Erschreckende Zahlen präsentiert eine in mehreren Ländern der EU durchgeführte Studie, in der insgesamt 20.000 Ärzte befragt wurden.

Schweiz (www.kath.net) Jedem zweiten Todesfall in der Schweiz geht eine Form von Sterbehilfe voraus. Das ergab eine EU-Studie, die in Belgien, Dänemark, Holland, Italien und Schweden erstmals die Häufigkeit der Sterbehilfe-Formen untersuchte und insgesamt 20.000 Ärzte befragte. In 420 Fällen pro Jahr - ein Prozent aller Todesfälle - leisten Ärzte an Patienten aktive Sterbehilfe, die in der Schweiz illegal ist. 180 Patienten würden auf Verlangen und 240 ohne deren ausdrücklichen Wunsch getötet; oft gehe es nur um eine geringe Lebensverkürzung, meinte der Rechtsmediziner Walter Bär am Mittwoch laut Bericht im Tages-Anzeiger. In welchem dieser Fälle eine strafbare Handlung vorliege, könne nicht pauschal beurteilt werden.
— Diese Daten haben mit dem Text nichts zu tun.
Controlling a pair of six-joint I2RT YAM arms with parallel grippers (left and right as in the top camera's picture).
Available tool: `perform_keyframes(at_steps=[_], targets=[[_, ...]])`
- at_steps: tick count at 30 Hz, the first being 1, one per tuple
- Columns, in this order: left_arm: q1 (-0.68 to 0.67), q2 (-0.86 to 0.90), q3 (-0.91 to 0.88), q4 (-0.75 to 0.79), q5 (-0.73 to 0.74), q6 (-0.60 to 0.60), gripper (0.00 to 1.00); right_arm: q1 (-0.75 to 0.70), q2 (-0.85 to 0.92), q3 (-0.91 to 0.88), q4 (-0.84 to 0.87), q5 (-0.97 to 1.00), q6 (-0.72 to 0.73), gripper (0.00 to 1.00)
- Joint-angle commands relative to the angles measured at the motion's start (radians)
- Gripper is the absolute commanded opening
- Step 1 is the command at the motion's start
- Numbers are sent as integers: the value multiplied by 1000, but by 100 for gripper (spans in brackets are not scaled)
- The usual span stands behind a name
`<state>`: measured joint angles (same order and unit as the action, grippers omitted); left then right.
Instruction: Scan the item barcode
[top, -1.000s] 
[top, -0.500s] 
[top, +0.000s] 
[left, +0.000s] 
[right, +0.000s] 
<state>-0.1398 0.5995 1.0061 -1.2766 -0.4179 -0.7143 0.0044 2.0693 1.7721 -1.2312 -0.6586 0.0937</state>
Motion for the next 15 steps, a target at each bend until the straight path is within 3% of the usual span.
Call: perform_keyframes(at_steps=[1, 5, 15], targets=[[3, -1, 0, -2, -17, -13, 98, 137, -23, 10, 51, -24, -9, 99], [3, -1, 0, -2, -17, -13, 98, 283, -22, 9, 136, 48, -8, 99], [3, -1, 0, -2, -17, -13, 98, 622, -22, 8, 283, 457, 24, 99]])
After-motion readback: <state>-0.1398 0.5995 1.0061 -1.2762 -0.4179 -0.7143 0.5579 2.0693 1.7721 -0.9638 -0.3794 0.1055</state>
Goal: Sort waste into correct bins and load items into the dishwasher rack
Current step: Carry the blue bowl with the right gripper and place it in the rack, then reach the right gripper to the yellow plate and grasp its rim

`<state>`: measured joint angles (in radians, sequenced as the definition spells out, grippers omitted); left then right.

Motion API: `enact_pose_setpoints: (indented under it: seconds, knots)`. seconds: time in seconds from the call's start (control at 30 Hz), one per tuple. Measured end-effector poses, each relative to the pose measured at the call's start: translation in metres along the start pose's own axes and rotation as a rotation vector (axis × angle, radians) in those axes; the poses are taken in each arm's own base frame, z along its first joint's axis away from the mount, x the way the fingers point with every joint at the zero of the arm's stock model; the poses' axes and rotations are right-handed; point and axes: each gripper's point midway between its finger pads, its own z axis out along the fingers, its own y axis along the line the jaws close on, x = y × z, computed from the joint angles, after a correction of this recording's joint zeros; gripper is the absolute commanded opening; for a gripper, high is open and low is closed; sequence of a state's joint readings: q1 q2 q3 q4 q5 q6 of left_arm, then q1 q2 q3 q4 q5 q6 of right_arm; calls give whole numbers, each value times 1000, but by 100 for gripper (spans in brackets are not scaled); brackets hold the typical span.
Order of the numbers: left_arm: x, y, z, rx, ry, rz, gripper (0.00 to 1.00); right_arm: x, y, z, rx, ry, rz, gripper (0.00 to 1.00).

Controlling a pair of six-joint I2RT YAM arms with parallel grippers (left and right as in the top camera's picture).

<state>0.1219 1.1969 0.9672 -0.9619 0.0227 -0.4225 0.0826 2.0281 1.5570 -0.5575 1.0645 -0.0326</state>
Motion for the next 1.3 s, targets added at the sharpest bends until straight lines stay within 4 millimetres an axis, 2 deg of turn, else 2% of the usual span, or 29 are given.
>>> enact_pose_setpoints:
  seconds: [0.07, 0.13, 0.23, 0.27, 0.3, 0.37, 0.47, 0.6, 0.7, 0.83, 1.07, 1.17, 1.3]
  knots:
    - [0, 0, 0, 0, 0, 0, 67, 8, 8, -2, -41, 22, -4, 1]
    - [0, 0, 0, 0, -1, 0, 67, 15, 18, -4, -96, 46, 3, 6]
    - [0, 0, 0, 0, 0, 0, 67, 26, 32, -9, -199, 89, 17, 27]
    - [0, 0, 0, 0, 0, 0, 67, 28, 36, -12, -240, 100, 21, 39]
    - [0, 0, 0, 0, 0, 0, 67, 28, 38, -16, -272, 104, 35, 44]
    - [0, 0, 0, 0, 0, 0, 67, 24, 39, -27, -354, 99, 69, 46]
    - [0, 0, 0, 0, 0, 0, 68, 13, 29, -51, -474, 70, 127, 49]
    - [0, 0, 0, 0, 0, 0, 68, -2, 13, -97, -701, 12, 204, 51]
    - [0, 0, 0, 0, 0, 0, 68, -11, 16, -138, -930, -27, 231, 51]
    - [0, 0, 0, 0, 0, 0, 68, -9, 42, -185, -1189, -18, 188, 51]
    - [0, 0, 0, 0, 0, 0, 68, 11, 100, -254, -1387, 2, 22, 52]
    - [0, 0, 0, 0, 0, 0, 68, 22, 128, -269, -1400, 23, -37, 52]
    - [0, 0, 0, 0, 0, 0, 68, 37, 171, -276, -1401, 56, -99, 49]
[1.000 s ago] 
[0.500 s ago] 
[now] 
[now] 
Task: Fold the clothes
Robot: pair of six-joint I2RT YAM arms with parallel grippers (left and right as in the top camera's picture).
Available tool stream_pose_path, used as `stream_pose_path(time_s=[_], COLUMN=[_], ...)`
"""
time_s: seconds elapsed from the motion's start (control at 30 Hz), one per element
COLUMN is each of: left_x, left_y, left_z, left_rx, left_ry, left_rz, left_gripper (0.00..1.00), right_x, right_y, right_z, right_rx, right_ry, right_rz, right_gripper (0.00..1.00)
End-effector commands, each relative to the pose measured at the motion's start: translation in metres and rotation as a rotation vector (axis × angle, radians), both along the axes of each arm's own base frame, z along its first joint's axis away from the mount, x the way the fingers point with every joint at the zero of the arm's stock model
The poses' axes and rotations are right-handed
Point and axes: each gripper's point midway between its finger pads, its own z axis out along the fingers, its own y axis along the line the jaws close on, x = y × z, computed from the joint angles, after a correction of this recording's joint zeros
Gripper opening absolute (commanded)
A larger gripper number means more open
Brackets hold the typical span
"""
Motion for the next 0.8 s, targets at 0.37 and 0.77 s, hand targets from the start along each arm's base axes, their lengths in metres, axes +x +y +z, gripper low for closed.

In jedem vierten Fall - bei 28 Prozent - wird die sogenannte „passive Sterbehilfe“ praktiziert, bei der auf lebenserhaltende Maßnahmen verzichtet wird. Die katholische Kirche sagt seit 50 Jahren, der Verzicht auf unnötig verlängernde Maßnahmen zur Lebensverlängerung, dieser Verzicht ist nicht nur erlaubt, sondern auch geboten, meinte der Theologe Christian Kiesling laut Bericht von Radio Vatikan. Wir haben heute eine über-technisierte Medizin, wir setzen so viele Maschinen in der Behandlung von kranken und sterbenden Menschen ein, dass wir einen Menschen, wenn es mit seinem Leben zu Ende geht, nicht in Ruhe sterben lassen.“ Erschreckend hoch sind auch die Zahlen bei der sogenannten Beihilfe zum Selbstmord, die in der Schweiz straffrei ist. 300 Fälle - 0,4 Prozent aller Todesfälle - soll es jährlich geben.